Rosmini’s Theory of Ethics:
Some Considerations

2. The Idea of Being as the
Supreme Rule for
judging about Good in General

We have said that the idea of being is the supreme moral law in Ethics but how is it the supreme moral law. In other words in what way is it the supreme rule with which we judge the morality of actions? To understand this we must first see how the notion of being can be used for judging about good in general and then how it can be used for judging about moral good.

§1. The Nature of Good

Good is that which is desired, and this implies a being capable of desire, for good is a relationship between things and that which desires them. There could be no notion of good without such a being because there would no relationship; a relationship cannot be thought without its two terms.
A being which has the faculty of desiring things must first and foremost desire its own existence and preservation and everything which makes it more perfect and complete. With this faculty of desire a being strives to enjoy the perfection or enhancement the being receives or has received. This includes to delight in oneself and to love oneself with all that is good and perfect in one’s nature. The enjoyment itself is something good for the person experiencing it. We are familiar with this in our desire for good health and the enjoyment which comes with it, in our desire to excel in what naturally draws us, such as the arts and sport. We constantly speak of an athlete improving her or his ability in their chosen area of expertise, or of a good musical performance for example.

In the common definition, good is that which is desired, there are two elements: first the enjoyment and then the perfection enjoyed.

It is obvious that if we had never desired or felt any good we could have no notion of it. If we had never experienced pleasure of our own or another nature we could not form an idea of a perfection in any nature. Rosmini reminds his readers again of his theory of knowledge. There is no other way for a feeling being to perceive the perfections of its own nature or any other nature than by feeling them. To be able to think that something is good the feeling must present it to the intellect.(29)

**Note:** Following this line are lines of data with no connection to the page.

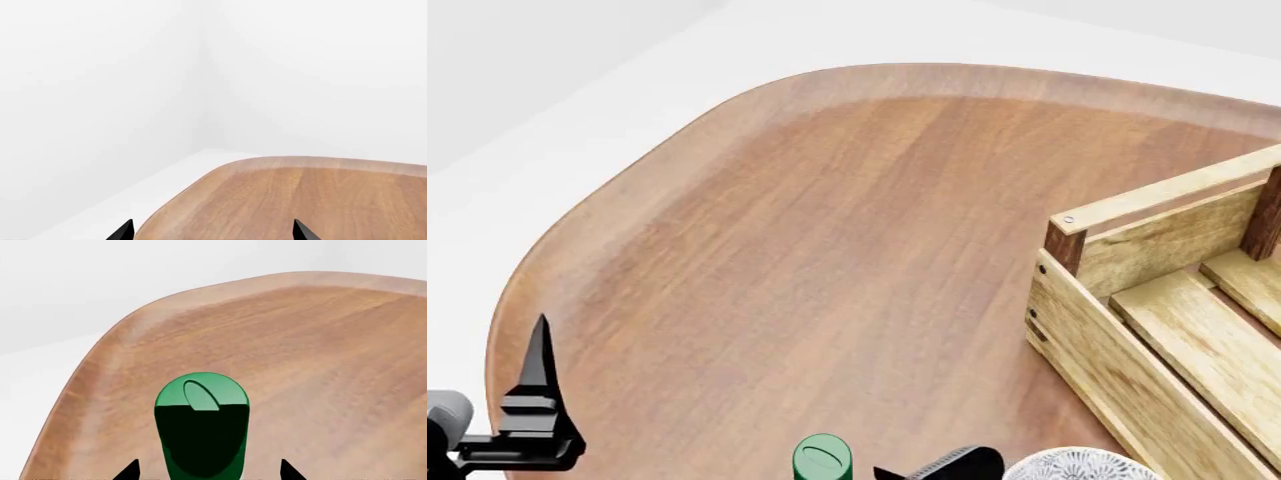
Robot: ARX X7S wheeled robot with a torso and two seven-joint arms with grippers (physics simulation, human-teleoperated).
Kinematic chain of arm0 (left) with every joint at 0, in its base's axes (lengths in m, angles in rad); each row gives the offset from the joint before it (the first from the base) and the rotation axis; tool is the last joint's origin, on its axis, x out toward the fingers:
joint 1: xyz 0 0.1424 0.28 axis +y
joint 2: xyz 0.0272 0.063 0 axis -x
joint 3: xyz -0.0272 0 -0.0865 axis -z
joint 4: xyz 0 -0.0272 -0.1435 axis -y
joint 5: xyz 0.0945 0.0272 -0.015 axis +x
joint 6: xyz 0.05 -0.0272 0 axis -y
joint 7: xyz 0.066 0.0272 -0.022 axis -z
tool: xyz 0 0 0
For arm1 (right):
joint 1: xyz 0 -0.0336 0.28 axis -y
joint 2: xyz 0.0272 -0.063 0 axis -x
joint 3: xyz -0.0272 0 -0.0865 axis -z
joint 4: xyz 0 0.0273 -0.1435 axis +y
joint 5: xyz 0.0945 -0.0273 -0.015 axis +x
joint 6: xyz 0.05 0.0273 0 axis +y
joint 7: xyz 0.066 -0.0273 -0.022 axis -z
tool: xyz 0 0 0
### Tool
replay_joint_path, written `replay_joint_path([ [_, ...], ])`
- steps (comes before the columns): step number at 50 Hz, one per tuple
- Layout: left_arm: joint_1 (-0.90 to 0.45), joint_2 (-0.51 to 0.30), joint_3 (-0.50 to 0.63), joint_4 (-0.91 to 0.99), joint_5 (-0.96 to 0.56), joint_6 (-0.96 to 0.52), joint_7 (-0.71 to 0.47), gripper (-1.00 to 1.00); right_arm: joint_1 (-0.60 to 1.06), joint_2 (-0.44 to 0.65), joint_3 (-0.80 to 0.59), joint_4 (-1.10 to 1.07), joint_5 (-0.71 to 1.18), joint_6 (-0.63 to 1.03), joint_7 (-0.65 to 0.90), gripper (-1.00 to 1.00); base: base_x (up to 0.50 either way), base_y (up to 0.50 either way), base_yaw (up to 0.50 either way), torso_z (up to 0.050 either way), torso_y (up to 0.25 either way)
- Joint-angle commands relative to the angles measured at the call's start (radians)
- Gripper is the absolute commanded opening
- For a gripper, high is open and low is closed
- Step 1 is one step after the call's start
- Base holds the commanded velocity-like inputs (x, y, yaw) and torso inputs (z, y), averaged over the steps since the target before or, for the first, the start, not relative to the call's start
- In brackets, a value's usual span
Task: Pick up the salad dressing and put it in the tray.
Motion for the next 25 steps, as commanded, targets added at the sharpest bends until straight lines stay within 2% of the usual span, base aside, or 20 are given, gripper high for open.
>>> replay_joint_path([
  [1,0.002,-0.003,0.000,-0.004,-0.004,0.006,-0.003,1.00,0.013,-0.014,-0.014,0.044,-0.012,-0.018,0.001,1.00,0.00,0.00,0.00,0.000,0.000],
  [2,0.002,-0.004,0.001,-0.005,-0.003,0.007,-0.004,1.00,0.013,-0.015,-0.015,0.046,-0.013,-0.019,0.000,1.00,0.00,0.00,0.00,0.000,0.000],
  [3,0.003,-0.004,0.001,-0.005,-0.003,0.007,-0.004,1.00,0.013,-0.015,-0.016,0.047,-0.013,-0.019,0.001,-1.00,0.00,0.00,0.00,0.000,0.000],
  [17,0.002,-0.009,0.004,-0.004,-0.007,0.010,-0.008,1.00,-0.011,0.004,-0.008,-0.021,-0.003,-0.007,0.025,-1.00,0.00,0.00,0.00,0.000,0.000],
  [25,0.001,-0.011,0.006,-0.003,-0.009,0.010,-0.011,1.00,-0.054,0.038,0.052,-0.208,0.059,0.052,0.083,-1.00,0.00,0.00,0.00,0.000,0.000],
])
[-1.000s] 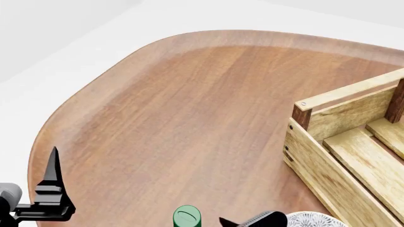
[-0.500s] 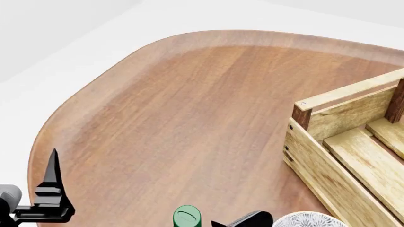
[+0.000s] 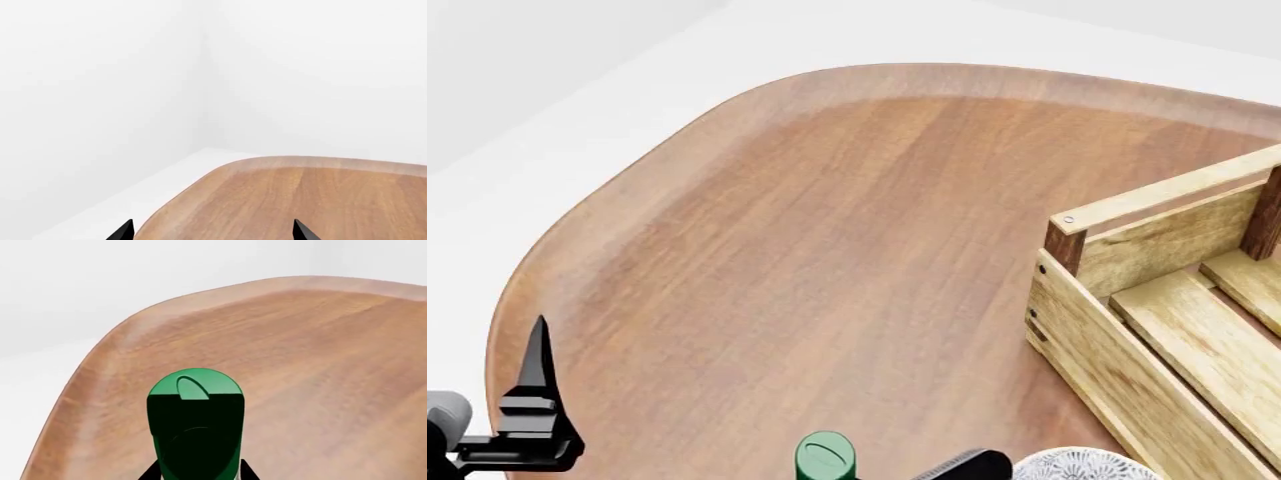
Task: Pick up the salad dressing and put it in the tray.
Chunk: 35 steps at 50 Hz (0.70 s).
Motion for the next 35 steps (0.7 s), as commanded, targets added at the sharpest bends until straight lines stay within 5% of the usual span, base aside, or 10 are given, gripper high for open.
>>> replay_joint_path([
  [1,-0.001,-0.004,0.004,0.004,-0.003,-0.001,-0.004,1.00,-0.039,0.035,0.060,-0.202,0.053,0.057,0.061,-1.00,0.00,0.00,0.00,0.000,0.000],
  [35,-0.012,-0.016,0.015,0.019,-0.011,-0.012,-0.018,1.00,-0.067,0.115,0.273,-0.558,0.173,0.150,0.242,-1.00,0.00,0.00,0.00,0.000,0.001],
])
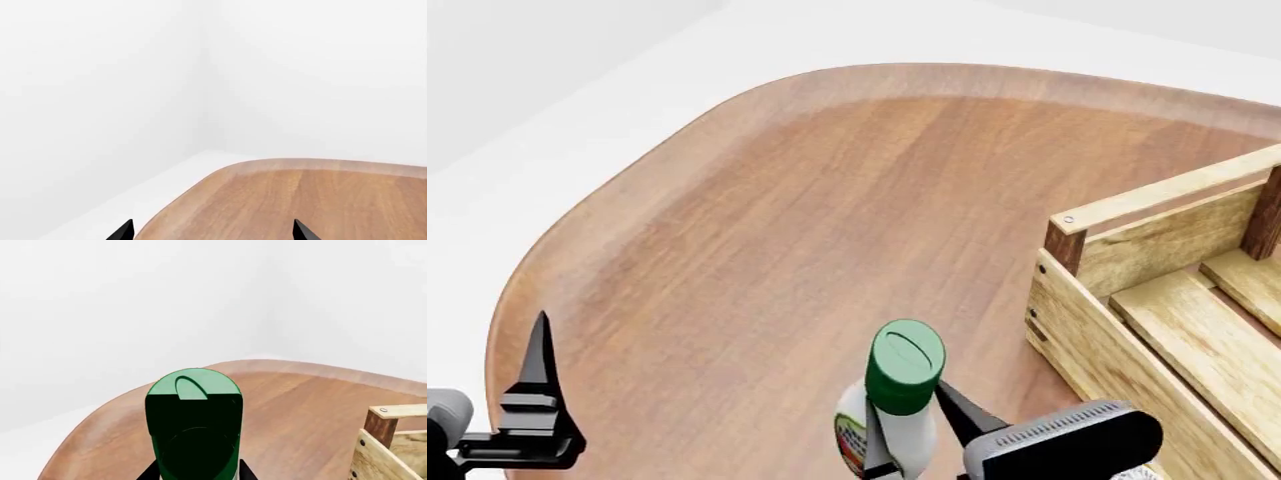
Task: Pick up the salad dressing and put it in the tray.
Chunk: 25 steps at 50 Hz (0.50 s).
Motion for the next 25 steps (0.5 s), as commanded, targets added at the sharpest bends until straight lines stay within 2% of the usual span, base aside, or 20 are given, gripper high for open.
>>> replay_joint_path([
  [1,-0.003,-0.004,0.002,0.003,-0.004,-0.002,-0.004,1.00,0.005,0.021,0.073,-0.099,0.030,0.020,0.043,-1.00,0.00,0.00,0.00,0.000,0.000],
  [25,0.005,-0.007,0.005,-0.005,-0.007,0.013,-0.012,1.00,-0.021,0.046,0.233,-0.203,0.076,-0.007,0.136,-1.00,0.00,0.00,0.00,0.000,0.000],
])
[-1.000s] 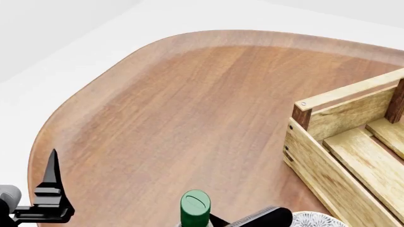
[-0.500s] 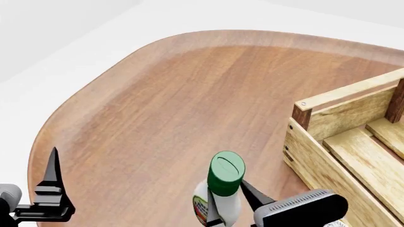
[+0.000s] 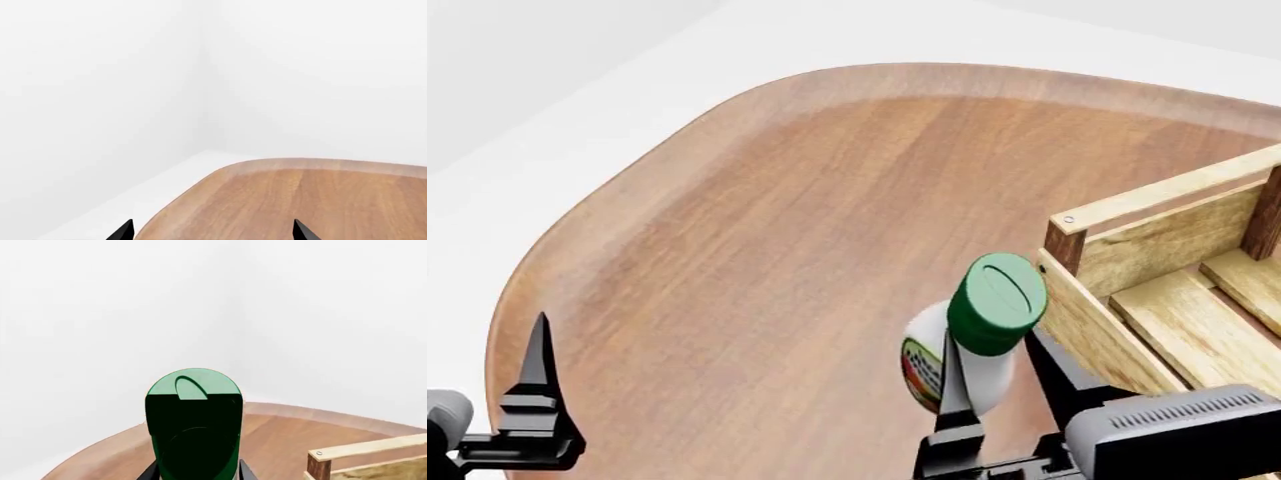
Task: Pick up the salad dressing and put it in the tray.
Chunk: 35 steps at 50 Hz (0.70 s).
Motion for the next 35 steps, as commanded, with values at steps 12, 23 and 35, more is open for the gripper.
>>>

A contingent being is perfect when it has everything needed for its existence or development in existence. Perfections, then, are qualities of a being which contribute to this ultimate perfection. We talk about a person having ‘perfect pitch’ in music and, less accurately, ‘perfect health’. But whatever the case, we seek perfection in ourselves and look for it in others.

§2. The Origin of our Ideas of Perfections in Things

Rosmini analyses the origin of our idea of perfections. He says that:

1. We first associated pleasant feelings with these perfections, because for us perfection means pleasant feelings taking place or being anticipated in us or in some other sensitive being.

2. We then attributed the concept of perfection to the things we experienced pleasantly, but now without paying attention to their capacity to modify us or any other being. So now the word perfection comes to mean something in itself, independent of the feeling to which it was ordered at the beginning.

3. The intellect notices that the pleasant or painful state of the human body corresponds to a certain order (or disorder) of its parts and this order is considered as perfection in the human body. This is the state of the body co-existent with the pleasant feeling.

4. Similar observations are made with regard to all animate, sensitive beings, and these are seen as perfect with all their parts and everything in them maintains this order which seems to produce for them the most pleasant existence.

We do not attend to this intellectual activity but we readily acknowledge the expertise or well being of a person or animal. The obvious example is good health and bad health. We constantly judge the degree of a person’s health by the diagnosis given to us. We also see that certain conditions disturb this good order. For instance, myxomatosis is an evil condition for the rabbit. Whereas its well-being depends probably on the destruction of farmland. Dutch elm disease was seen as an evil for the trees in question, their good order was disturbed, their beauty damaged and ultimately life taken away.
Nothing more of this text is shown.